T took Clayton to a café next to the gas station. He bought himself a coffee and Clayton a small Coke. T liked to stare out the window at the passing fancies, male and female. He seemed to know most of the face that wandered by.
“He think’s he’s all that, but his thoughts do not coincide with reality.”
He kept Clayton giggling with zingers like that.
“Why don’t you do stand up or TV?”
“Honey, they is no room on the stage for black queens, not in this town. Anyway, I’m a piano player.”
“I’d like to hear you play some time.”
“Certainly. When you’re old enough to get into the club.”
He told him which one, and Clayton promised to visit one day.

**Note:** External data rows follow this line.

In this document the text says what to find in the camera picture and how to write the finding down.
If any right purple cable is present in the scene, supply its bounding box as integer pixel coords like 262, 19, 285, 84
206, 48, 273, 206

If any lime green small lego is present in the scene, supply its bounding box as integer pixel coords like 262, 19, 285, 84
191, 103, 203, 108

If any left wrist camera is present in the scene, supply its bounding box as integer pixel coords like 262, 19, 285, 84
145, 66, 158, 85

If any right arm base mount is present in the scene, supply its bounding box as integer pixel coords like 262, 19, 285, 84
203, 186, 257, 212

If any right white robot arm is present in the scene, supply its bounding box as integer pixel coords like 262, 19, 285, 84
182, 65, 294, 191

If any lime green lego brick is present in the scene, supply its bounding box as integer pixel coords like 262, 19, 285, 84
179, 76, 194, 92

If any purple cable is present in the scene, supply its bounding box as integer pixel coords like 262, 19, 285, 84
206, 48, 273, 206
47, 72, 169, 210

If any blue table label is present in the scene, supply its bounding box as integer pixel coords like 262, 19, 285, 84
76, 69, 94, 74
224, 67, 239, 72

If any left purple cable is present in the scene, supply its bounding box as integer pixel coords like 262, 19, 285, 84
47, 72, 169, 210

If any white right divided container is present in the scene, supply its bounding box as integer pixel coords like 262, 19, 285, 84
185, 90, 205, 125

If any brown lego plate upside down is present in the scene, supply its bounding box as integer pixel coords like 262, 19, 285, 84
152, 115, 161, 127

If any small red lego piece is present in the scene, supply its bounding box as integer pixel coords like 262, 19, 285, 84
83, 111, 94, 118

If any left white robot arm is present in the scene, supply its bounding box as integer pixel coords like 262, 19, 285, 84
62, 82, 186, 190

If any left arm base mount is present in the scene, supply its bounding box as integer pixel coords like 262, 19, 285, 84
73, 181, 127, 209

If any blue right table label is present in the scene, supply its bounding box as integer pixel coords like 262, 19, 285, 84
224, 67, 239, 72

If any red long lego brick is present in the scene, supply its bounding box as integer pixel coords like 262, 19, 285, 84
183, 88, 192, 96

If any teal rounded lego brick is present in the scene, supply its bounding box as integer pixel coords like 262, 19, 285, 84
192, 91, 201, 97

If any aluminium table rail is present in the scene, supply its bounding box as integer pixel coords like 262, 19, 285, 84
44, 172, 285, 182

After a half-hour, he saw his father’s car drive into the gas station lot. He needn’t have worried about his father’s disposition. As soon as he ran out to meet him, his father opened the car door and stared at his youngest not with anger, but with the most world-weary face he ever wore. Randall’s day brought him two students that nearly collided with a lamppost, while chattering away about how good they were; and another who got the trunk key stuck in the ignition, thus canceling the session for that day while they waited for the service truck to come and extricate the malignant key. Those trials, though, vanished in the face of his wide-eyed son and his crazy flights of fancy. As soon as he opened the door, he let out his usual refrain.
“You always gotta be drama, don’t you?”
Randall thanked T for babysitting his son, and offered him a twenty for his troubles, which T refused. “It was nothing,” he drawled with matching world-weary detachment. Randall then beckoned his son to get in.
“I’m sorry, Daddy,” Clayton said.
“Why you wanna come to nasty old Hollywood, anyway? To get famous? This ain’t where it happens.”
“I know now,” he said. “But at least I met the black Paul Lynde.”